» **About this exercise**
Would you write out, word for word, each line of the records below from the top through the one holding "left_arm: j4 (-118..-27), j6"?

[Dataset records]
+++++
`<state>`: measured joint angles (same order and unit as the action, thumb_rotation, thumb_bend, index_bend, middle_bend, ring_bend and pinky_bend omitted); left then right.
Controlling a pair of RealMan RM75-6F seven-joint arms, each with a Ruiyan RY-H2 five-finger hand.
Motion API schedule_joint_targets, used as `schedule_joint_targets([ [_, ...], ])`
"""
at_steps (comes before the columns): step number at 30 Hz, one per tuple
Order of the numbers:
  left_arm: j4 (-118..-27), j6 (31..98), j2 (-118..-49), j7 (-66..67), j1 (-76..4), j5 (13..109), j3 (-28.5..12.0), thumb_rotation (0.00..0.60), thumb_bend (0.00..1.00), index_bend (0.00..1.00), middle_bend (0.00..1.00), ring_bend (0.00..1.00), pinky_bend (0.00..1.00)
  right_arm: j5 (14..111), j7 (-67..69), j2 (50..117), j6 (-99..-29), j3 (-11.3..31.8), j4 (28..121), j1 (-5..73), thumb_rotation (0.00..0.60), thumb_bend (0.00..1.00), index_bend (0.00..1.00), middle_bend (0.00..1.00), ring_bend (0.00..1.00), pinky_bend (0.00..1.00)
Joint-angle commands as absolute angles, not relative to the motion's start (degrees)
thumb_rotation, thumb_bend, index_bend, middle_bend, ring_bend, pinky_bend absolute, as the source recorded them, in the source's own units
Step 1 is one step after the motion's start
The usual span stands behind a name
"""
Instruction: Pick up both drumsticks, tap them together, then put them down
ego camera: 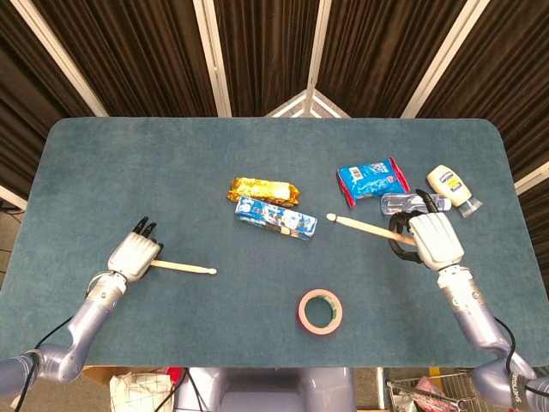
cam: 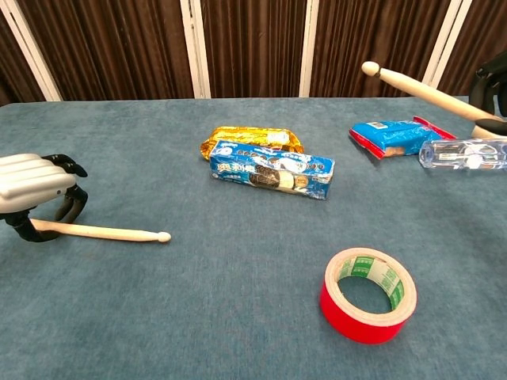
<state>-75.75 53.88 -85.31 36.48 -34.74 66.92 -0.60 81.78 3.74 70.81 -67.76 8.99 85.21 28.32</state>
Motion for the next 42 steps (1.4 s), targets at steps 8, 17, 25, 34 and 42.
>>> schedule_joint_targets([
  [8,-76.1,54.2,-85.2,38.6,-34.7,66.0,-0.2,0.600,0.43,0.55,0.52,0.10,0.04,81.9,3.9,70.8,-67.9,8.8,85.0,28.1,0.600,0.41,0.79,0.66,0.55,0.07],
  [17,-75.9,55.0,-85.7,40.1,-34.7,66.0,0.0,0.600,0.43,0.56,0.54,0.11,0.04,81.9,4.0,71.1,-68.1,8.9,84.3,28.1,0.600,0.41,0.79,0.66,0.55,0.07],
  [25,-75.2,55.1,-86.1,40.8,-34.7,65.6,0.2,0.600,0.43,0.57,0.54,0.11,0.04,82.0,4.5,71.1,-68.2,8.9,84.0,27.9,0.600,0.41,0.79,0.66,0.55,0.07],
  [34,-74.0,55.4,-86.8,40.9,-34.7,66.5,0.5,0.600,0.43,0.57,0.54,0.11,0.04,82.1,4.6,70.9,-68.3,8.9,83.9,27.9,0.600,0.41,0.79,0.66,0.55,0.07],
  [42,-74.4,55.7,-86.7,41.2,-34.6,66.6,0.5,0.600,0.46,0.61,0.56,0.12,0.04,82.1,4.8,71.0,-68.4,8.9,83.6,27.7,0.600,0.41,0.79,0.66,0.55,0.07],
])
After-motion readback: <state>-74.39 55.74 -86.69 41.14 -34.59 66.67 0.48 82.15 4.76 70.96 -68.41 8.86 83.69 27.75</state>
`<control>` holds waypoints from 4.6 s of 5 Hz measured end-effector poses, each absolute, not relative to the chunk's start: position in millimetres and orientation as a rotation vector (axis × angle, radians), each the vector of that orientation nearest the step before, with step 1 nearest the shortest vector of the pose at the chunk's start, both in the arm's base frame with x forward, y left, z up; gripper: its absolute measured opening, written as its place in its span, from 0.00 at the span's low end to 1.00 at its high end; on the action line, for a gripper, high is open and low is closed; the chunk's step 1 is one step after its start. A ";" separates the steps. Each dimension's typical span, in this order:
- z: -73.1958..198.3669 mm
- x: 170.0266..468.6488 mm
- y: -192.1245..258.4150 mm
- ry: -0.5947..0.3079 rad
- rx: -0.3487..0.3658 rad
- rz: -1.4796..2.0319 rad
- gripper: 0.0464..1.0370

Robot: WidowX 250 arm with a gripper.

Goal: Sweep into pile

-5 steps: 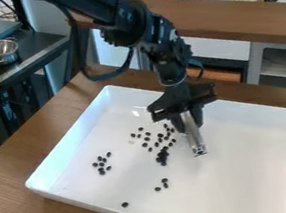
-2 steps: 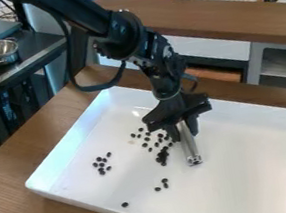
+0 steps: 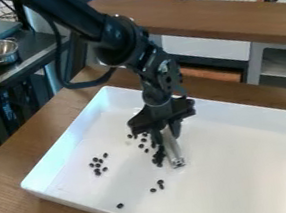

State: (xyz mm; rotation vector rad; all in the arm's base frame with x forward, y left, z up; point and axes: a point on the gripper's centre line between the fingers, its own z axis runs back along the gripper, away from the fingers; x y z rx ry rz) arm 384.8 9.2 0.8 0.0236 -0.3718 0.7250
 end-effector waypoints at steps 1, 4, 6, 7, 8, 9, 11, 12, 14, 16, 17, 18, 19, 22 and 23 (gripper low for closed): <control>0.5 361.7 30.8 -0.352 0.083 0.767 0.31; 3.3 281.5 93.6 -0.299 0.217 0.671 0.31; 45.3 296.3 18.7 -0.296 -0.097 0.679 0.31; 63.8 315.2 -31.4 -0.327 -0.172 0.653 0.31; 49.1 318.6 -78.9 -0.300 -0.161 0.604 0.31; 31.8 320.3 -126.5 -0.296 -0.134 0.529 0.31; 8.2 321.8 -164.6 -0.344 -0.124 0.385 0.31; 2.9 316.0 -160.2 -0.353 -0.126 0.376 0.31; 3.2 302.2 -127.5 -0.366 -0.103 0.335 0.31; 3.2 301.2 -66.2 -0.409 -0.065 0.313 0.31; 1.1 294.4 -39.1 -0.436 -0.044 0.271 0.31; 0.5 279.4 -4.3 -0.409 -0.015 0.252 0.31; 8.4 266.4 26.9 -0.389 0.004 0.215 0.31; 34.4 267.9 69.7 -0.420 0.104 0.272 0.31; 68.4 292.0 24.8 -0.439 -0.087 0.332 0.31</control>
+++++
» **Response area**
`<state>`: measured joint angles (same order and unit as the action, thumb_rotation, thumb_bend, index_bend, middle_bend, ring_bend and pinky_bend omitted); left then right.
Controlling a pair of RealMan RM75-6F seven-joint arms, each with a Ruiyan RY-H2 five-finger hand.
Motion API schedule_joint_targets, used as `schedule_joint_targets([ [_, ...], ])`
"""
at_steps (comes before the columns): step number at 30 Hz, one per tuple
Order of the numbers:
  left_arm: j4 (-118..-27), j6 (31..98), j2 (-118..-49), j7 (-66..67), j1 (-76..4), j5 (13..109), j3 (-28.5..12.0), thumb_rotation (0.00..0.60), thumb_bend (0.00..1.00), index_bend (0.00..1.00), middle_bend (0.00..1.00), ring_bend (0.00..1.00), pinky_bend (0.00..1.00)

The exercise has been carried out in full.